Abstract:
An optical heating device for use in a rapid thermal processing (RTP) system includes a substrate having first and second sides. A plurality of lamps are arranged in generally coaxially circles on the first side of the substrate. An optical reflector portion is formed in the substrate adjacent the lamps and is configured and positioned to reflect light from the lamps toward an object to be heated. The reflector is formed as a trough in the substrate.

Description:
BACKGROUND OF THE INVENTION 
     The present invention relates to rapid thermal processing (RTP) systems of the type used to fabricate integrated circuits and other electronic devices carried on substrates. More specifically, the present invention relates to an optical heating device for use in a rapid thermal processing (RTP) system. 

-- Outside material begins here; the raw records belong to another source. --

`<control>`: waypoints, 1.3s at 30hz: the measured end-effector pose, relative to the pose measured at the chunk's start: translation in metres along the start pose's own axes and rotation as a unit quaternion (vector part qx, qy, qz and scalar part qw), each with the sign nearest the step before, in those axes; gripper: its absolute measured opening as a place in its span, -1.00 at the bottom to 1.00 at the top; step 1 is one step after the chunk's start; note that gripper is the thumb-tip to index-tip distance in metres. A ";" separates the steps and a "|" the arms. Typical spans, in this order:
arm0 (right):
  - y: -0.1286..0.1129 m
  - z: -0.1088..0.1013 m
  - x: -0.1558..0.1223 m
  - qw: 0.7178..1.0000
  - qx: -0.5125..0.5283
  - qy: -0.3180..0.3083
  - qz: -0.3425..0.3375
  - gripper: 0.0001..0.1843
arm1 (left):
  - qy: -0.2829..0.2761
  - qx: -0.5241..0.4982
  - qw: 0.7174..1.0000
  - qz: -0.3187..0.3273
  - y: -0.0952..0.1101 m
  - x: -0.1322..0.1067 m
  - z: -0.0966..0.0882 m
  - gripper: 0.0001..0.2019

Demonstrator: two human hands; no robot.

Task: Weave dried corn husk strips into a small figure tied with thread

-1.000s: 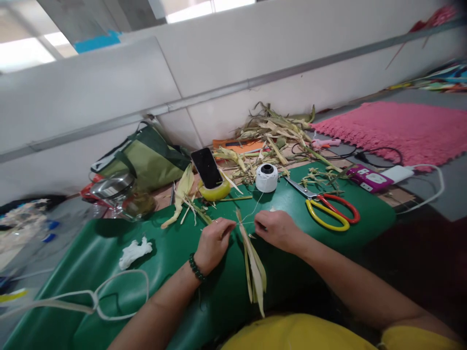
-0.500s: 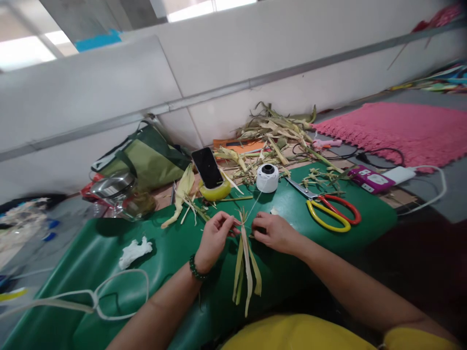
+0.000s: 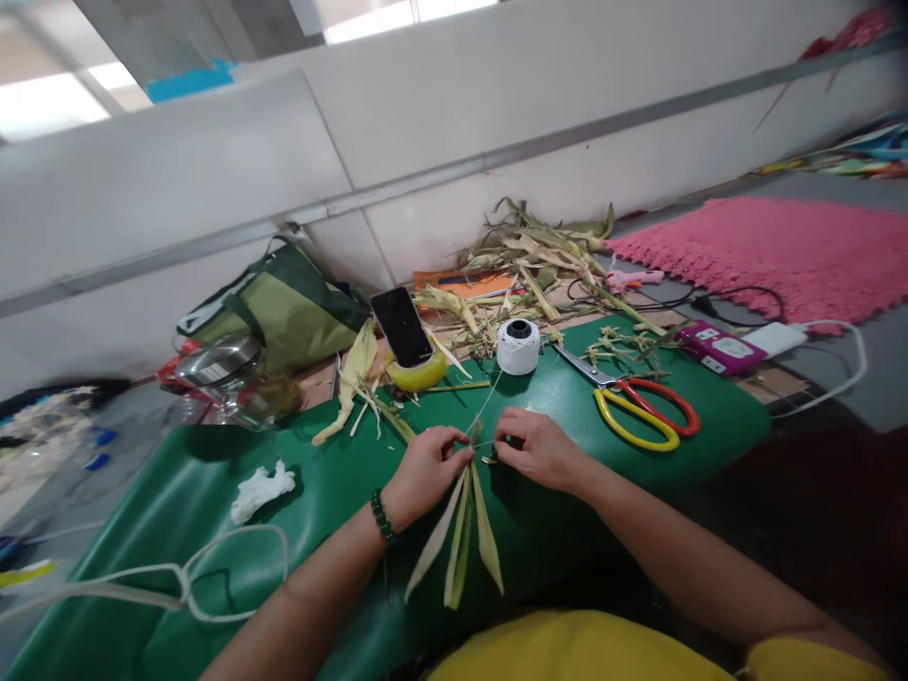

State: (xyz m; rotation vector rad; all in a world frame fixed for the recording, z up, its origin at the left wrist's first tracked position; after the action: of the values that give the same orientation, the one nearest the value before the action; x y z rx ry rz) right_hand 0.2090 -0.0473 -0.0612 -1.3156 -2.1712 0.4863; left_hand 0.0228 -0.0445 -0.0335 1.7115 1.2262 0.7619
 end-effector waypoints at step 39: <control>-0.020 0.000 0.002 0.915 0.383 -0.103 0.076 -0.90 | -0.004 -0.256 0.966 -0.033 0.006 -0.007 0.012 -0.74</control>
State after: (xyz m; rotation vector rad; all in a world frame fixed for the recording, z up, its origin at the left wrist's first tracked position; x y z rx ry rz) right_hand 0.1942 -0.0542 -0.0493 -1.0030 -1.7179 1.4204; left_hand 0.0337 -0.0554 -0.0330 1.2416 0.9663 0.9345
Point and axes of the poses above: each hand's wrist, its own x-axis towards the middle knuckle, its own z-axis out of the palm, y = z × x, the point moved 1 cm from there along x, towards the middle knuckle, and after that the axes turned 15 degrees about -x, right-handed, at the moved point
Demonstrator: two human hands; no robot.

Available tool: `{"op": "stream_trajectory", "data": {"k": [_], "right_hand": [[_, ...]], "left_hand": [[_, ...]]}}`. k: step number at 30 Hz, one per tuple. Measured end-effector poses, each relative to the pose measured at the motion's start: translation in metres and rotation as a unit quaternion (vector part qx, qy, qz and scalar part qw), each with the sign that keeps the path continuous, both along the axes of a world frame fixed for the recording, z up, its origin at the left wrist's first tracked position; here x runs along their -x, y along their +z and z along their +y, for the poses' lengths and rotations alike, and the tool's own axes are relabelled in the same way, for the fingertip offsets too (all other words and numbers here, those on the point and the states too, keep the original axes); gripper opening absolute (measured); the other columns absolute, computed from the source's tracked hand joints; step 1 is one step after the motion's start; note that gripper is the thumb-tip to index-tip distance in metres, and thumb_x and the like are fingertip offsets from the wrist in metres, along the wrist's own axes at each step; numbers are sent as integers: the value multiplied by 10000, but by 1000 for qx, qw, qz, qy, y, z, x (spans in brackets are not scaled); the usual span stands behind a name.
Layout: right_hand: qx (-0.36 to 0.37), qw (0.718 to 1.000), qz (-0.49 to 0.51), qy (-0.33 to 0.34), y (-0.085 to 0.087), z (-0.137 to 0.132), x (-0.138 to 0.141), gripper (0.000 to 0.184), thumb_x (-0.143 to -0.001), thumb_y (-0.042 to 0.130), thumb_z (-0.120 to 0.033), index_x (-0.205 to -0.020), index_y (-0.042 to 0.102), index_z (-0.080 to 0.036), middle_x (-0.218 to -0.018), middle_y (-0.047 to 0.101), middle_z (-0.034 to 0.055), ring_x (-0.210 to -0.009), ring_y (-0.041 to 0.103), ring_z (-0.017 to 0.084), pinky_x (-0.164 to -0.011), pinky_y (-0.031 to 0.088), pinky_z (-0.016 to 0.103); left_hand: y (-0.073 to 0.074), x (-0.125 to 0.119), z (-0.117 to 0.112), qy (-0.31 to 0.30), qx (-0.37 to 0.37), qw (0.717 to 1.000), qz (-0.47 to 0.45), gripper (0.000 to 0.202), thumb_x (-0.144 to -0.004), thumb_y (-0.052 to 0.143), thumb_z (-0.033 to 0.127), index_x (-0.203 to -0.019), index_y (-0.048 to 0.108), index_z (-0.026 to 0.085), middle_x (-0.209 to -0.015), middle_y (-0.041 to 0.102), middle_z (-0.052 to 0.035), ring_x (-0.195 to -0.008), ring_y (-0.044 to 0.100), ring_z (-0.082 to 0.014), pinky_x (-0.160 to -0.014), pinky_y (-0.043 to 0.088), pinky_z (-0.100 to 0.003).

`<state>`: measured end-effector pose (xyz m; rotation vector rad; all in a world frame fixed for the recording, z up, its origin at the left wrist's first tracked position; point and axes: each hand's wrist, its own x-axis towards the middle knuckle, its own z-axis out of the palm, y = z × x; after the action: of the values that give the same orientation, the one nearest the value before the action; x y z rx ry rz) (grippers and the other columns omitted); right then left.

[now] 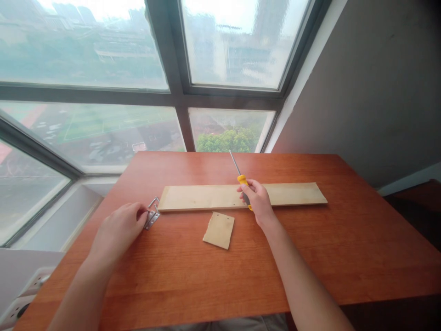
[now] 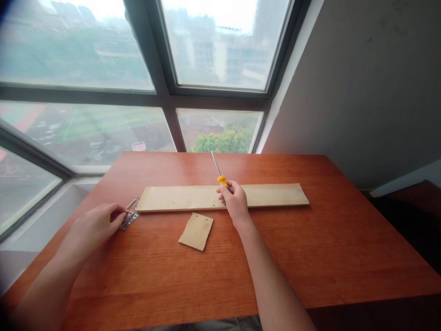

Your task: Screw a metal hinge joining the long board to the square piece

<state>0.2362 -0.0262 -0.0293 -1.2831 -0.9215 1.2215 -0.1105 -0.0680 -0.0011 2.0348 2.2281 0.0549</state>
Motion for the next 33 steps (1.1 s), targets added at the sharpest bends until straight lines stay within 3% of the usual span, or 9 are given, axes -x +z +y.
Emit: {"op": "stream_trajectory", "data": {"k": [5,10,16,19,23,28,33], "right_hand": [[1,1000,1,3,0,0,0,369,-733,714,-469,-940,627,-177,-787,687,25,-587,552,112,-530,444,253],[2,1000,-1,2,0,-1,0,374,-735,711,-473,-949,624,-179,-792,688,24,-591,551,113,-529,443,252],[4,1000,-5,2,2,-2,0,377,-735,715,-476,-942,625,-175,-790,690,27,-594,554,113,-534,448,253],[3,1000,-6,2,2,-2,0,385,-727,723,-490,-934,627,-180,-791,693,27,-592,554,114,-532,449,255],[4,1000,-6,2,2,-2,-1,387,-726,722,-504,-931,631,-188,-792,695,24,-596,561,117,-533,452,258],[4,1000,-9,4,2,-2,-1,378,-730,716,-499,-927,635,-187,-792,695,22,-591,562,115,-535,454,257],[2,1000,-12,8,2,-2,0,365,-748,705,-483,-939,631,-180,-802,692,26,-602,559,113,-539,453,254]], "left_hand": [[7,-5,12,16,-52,998,15,248,-904,439,376,-841,614,213,-930,703,-92,-868,629,-279,-644,351,-328],[3,-5,29,-8,-15,1000,-8,276,-888,415,387,-841,621,210,-961,708,-110,-897,644,-298,-679,401,-351],[1,-2,39,-1,19,998,-54,470,-867,443,468,-1182,650,187,-1070,717,-124,-1011,659,-311,-782,480,-374],[0,-1,42,-16,34,998,-50,532,-828,478,478,-1259,652,219,-1060,703,-126,-993,672,-305,-784,504,-373],[-1,-1,46,-44,35,998,-41,477,-818,455,415,-1179,703,227,-1024,683,-131,-929,690,-297,-766,512,-373],[4,-4,44,-21,22,999,-43,364,-788,484,333,-1044,725,238,-1016,704,-103,-875,702,-272,-733,509,-350],[7,-6,42,-39,12,999,7,302,-814,434,278,-911,706,193,-962,712,-137,-868,685,-310,-697,489,-375]]}}
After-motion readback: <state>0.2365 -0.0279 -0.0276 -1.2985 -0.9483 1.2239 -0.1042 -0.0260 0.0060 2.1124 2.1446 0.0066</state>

     Integrated circuits and many other electronic devices are built in and on semiconductor wafers and other round substrates. Many early fabrication systems processed batches of small diameter wafers. The wafer size has increased from 1.25 inches in diameter through today&#39;s conventional wafer of 200 mm diameter. Fabrication facilities are being designed around the newest wafer standard, 300 mm, with 450 mm wafers expected to be in production by the year 2007. As wafer sizes have increased, film thickness and feature sizes have decreased. In the most extreme case, microprocessors are now being fabricated in production with insulating layers that are approximately 10 atoms thick. Both the larger wafer size and the new process technology have put extreme uniformity and reproducibility requirements on the individual process tools. As a result, with only a few exceptions, process tools are shifting to single wafer reactors. 

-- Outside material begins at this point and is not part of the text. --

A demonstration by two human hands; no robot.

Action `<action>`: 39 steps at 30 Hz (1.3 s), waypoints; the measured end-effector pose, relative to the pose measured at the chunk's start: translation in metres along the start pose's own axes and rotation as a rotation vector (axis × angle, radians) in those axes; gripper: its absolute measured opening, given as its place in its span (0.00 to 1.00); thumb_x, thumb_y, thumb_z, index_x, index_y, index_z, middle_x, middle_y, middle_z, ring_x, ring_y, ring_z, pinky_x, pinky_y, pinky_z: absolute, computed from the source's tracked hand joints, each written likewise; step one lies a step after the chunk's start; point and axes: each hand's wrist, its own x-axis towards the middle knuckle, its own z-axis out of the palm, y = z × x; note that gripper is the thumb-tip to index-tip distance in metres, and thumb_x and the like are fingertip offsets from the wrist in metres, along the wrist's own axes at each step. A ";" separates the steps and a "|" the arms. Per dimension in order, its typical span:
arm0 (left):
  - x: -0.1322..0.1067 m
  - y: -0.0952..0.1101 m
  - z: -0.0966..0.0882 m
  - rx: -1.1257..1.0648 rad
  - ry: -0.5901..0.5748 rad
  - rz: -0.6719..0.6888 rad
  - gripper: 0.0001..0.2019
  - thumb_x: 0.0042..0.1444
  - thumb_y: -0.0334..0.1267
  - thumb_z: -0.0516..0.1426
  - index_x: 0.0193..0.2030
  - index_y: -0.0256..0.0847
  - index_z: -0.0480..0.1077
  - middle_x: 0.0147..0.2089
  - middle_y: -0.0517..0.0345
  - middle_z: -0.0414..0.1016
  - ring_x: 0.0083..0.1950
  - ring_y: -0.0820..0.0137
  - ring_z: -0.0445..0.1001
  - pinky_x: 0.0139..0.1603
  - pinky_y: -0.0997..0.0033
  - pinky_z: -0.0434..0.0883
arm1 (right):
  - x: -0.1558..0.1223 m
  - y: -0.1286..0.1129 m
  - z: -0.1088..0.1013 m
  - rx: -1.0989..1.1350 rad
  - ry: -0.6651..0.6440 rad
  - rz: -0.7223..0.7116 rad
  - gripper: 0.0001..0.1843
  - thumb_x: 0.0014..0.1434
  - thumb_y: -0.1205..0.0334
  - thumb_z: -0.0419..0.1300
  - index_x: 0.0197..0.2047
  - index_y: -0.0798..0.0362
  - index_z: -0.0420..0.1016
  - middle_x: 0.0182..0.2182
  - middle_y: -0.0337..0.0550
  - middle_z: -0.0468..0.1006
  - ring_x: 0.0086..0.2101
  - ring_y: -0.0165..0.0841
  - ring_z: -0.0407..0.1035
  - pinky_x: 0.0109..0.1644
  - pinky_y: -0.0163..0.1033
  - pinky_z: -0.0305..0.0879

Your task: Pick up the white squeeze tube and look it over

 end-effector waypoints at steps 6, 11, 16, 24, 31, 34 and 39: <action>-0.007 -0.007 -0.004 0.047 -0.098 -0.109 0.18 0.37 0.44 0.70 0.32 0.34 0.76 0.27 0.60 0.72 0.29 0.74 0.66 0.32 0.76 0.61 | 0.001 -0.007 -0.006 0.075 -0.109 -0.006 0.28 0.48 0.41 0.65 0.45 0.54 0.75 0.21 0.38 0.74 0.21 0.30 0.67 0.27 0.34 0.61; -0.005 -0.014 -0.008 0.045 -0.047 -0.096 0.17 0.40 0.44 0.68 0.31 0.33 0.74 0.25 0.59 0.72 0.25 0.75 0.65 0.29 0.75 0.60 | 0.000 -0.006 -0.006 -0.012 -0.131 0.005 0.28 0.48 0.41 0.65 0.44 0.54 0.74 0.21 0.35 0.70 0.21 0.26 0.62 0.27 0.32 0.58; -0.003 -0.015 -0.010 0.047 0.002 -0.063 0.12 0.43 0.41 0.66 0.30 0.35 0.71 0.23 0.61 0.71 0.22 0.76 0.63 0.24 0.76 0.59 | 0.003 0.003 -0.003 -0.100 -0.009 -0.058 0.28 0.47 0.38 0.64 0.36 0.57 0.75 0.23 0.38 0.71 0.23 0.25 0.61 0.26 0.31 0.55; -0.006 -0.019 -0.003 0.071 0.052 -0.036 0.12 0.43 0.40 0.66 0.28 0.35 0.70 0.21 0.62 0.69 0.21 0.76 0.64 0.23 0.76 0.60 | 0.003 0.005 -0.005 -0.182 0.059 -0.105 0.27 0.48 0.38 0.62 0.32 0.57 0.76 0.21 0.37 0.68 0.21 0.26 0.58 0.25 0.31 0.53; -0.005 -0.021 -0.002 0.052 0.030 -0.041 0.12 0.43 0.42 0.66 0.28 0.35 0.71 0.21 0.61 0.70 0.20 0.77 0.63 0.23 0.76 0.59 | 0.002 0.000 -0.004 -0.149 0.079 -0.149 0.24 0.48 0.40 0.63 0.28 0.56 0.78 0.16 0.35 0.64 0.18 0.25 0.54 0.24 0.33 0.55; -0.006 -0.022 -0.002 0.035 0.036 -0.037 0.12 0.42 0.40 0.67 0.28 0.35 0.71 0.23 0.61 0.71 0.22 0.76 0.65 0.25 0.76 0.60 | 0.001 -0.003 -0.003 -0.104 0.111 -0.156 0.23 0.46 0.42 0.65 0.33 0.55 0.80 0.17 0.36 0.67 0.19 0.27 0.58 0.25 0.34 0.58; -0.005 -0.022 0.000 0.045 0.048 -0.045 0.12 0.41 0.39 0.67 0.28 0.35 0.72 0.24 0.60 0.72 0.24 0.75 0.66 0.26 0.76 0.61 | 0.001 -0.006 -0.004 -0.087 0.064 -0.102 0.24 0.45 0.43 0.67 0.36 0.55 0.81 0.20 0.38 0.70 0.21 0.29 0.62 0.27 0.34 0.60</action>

     Since most process steps involve a chemical reaction and/or a film growth, some technique for controlling the temperature of the wafer, typically by a type of wafer heating, is almost always used in these process tools. Individual wafer heating is typically done optically in a process generically known as rapid thermal processing (RTP), or through resistively heated coils or pedestals which are placed in contact with a susceptor on which the wafer is mounted. Resistive heating arrangements suffer from a number of drawbacks. The wafer must beheld in contact with the susceptor. This produces unwanted particulate contamination. The newest technologies are sensitive to particles on both sides of the wafer, and so will find susceptor heating highly unacceptable. When used in conjunction with film deposition processes such as chemical vapor deposition and sputtering, the films accumulate on the heated susceptor, eventually flaking off when the film becomes sufficiently thick. Since the susceptor is hot, it can also outgas leading to memory effects and other unwanted contamination. Thermal uniformity in a resistively heated system often depends on the quality of the contact to the wafer. Variations lead to nonreproducible results. Finally the thermal mass of the susceptor necessitates slow heating and cooling, leading to long process times. 

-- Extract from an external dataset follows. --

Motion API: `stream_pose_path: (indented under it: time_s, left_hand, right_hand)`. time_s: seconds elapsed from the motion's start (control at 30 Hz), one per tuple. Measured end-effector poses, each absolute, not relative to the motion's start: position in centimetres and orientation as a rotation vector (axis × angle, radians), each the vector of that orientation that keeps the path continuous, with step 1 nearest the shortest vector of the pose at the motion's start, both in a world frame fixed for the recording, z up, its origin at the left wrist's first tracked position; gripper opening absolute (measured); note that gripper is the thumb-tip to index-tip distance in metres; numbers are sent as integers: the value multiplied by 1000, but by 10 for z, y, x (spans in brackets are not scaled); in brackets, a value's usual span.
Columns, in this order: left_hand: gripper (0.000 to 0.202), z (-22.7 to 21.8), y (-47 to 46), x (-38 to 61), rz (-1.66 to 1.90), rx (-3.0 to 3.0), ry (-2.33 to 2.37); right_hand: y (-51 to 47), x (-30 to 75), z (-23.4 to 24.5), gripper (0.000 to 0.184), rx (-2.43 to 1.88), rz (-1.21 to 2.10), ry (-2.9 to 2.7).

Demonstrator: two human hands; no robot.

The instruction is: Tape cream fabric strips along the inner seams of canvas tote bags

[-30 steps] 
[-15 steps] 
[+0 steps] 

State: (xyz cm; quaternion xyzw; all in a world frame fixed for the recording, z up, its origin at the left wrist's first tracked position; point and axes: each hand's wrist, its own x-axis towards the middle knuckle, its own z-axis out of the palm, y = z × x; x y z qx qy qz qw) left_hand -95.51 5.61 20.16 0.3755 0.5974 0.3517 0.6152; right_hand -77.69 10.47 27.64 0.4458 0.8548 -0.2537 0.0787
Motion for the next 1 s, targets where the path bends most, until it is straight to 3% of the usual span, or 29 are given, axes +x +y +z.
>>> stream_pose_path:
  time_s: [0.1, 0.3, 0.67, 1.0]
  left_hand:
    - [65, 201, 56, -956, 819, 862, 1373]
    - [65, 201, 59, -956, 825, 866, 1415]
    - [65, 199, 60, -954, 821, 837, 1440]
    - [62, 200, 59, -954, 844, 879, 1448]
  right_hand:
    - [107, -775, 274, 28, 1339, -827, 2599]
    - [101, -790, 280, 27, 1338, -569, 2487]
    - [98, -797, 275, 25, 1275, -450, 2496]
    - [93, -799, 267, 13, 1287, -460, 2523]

     RTP systems have gone through a series of evolutionary improvements. An optical source is isolated from the chamber through a fused silica window which is sealed through the use of elastomer o-rings. This allows the operation of the light source in one atmosphere of air. Early RTP systems were built in two configurations. In the first a single high intensity source such as a high power xenon arc lamp, was used with a shaped reflector to produce an approximately uniform radiant field at the surface of the wafer. The light source while extremely intense and efficient, was difficult to operation and would age nonuniformly. As a result the thermal uniformity at the surface of the wafer would shift over time. The second configuration, which was popular for many years, involved the use of a reflecting cavity to distribute the radiation to the wafer. The wafer was loaded in a fused silica flow tube. Linear filament lamps were arranged above and below the flow tube to act as a heat source. The flow tube and lamps were enclosed in a reflecting box, typically gold plated aluminum or stainless steel. The surface of the cavity was often roughened to randomize the direction of the reflected light rays. Once again, the intention was to produce a uniform radiant field at the surface of the wafer. 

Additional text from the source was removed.